■ **What you are asked to do**:
Reproduce the listing that follows word for word, without its pictures.
┄┄┄┄┄┄┄┄┄┄
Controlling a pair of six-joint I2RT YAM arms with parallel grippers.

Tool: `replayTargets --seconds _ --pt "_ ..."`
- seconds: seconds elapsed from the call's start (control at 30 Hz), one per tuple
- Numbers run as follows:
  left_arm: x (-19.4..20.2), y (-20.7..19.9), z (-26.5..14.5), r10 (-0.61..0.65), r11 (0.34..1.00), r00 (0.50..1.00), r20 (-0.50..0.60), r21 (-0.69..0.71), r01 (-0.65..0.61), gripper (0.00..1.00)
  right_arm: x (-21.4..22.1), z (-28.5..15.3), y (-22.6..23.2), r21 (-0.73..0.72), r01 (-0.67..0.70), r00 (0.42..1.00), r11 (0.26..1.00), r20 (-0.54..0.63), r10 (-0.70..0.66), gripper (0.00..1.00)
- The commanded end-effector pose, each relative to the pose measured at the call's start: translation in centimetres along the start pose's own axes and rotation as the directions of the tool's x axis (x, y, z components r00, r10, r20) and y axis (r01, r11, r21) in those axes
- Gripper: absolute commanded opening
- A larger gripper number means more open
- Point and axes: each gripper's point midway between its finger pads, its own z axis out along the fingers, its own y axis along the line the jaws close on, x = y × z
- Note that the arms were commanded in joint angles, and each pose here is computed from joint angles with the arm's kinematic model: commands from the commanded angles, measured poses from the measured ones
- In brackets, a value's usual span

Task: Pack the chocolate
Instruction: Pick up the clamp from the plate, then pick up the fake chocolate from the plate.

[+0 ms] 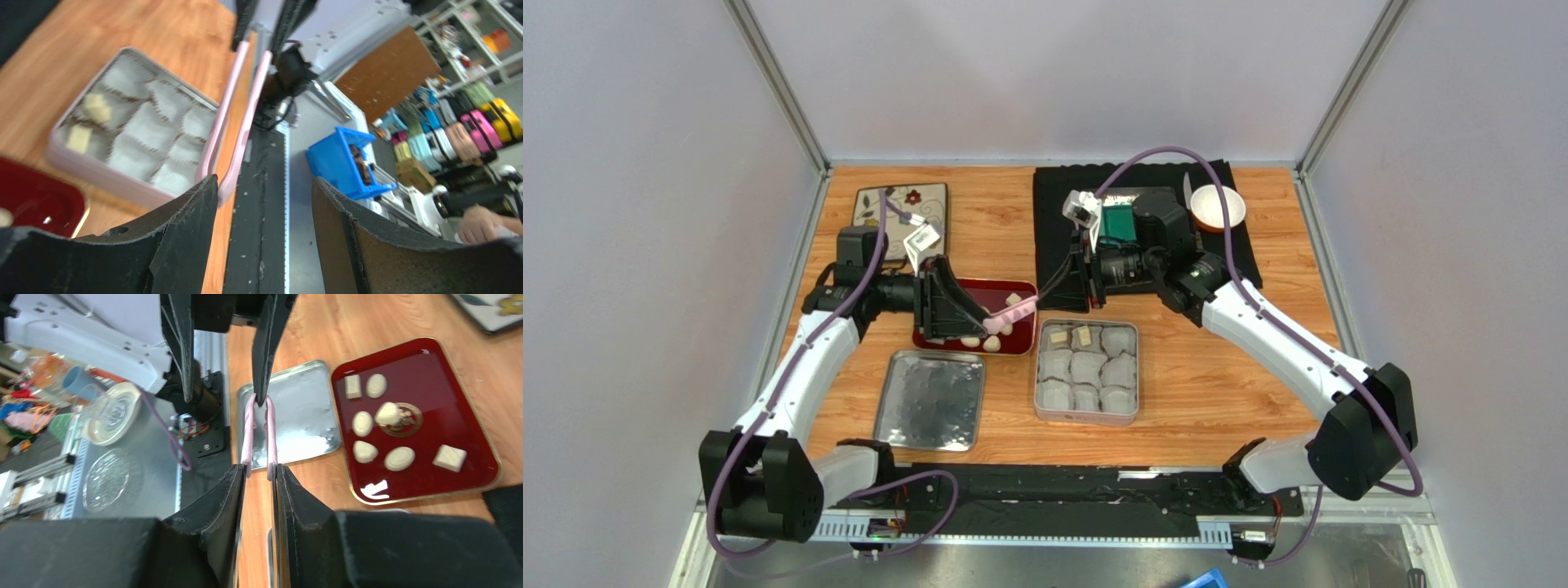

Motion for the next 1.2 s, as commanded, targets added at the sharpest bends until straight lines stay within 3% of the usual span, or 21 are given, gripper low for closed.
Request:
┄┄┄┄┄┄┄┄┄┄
■ **Finished task**:
Controlling a pair of six-joint I2RT YAM arms with parallel grippers.

Tool: `replayTargets --seconds _ --pt "_ ..."`
- seconds: seconds elapsed from the call's start (control at 30 Hz), one per tuple
- Numbers run as follows:
  left_arm: x (-19.4..20.2), y (-20.7..19.9), z (-26.5..14.5), r10 (-0.61..0.65), r11 (0.34..1.00), r00 (0.50..1.00), r20 (-0.50..0.60), r21 (-0.69..0.71), r01 (-0.65..0.61), gripper (0.00..1.00)
  right_arm: x (-21.4..22.1), z (-28.5..15.3), y (-22.6..23.2), r21 (-0.73..0.72), r01 (-0.67..0.70), r00 (0.42..1.00), r11 (0.26..1.00), r20 (-0.54..0.63), r10 (-0.70..0.66), gripper (0.00..1.00)
- The commanded end-effector pose, each relative to the pose measured at the call's start: translation in centimetres along the start pose's own axes and rotation as the directions of the tool's x axis (x, y, z components r00, r10, r20) and y axis (r01, r11, r21) in those axes
- Gripper: absolute commanded opening
- A larger gripper number means more open
- Point and axes: each gripper's point midway between its finger pads, its own z axis out along the fingers, its own y axis along the line the jaws close on, x = y × z
- Note that the arms were commanded in joint angles, and each pose here is computed from joint angles with the arm's kinematic model: commands from the commanded angles, measured poses from the measured ones
- In brackets, a value's usual span

Task: Pack the chocolate
Instruction: Pick up the clamp from the plate, then pick up the fake chocolate from the plate.

[+0 ms] 

Motion for the next 1.2 s, as commanded, targets added at the sharpest bends until straight lines stay within 3% of the usual span, or 21 are given, gripper low for closed.
Request:

That completes the output for this exercise.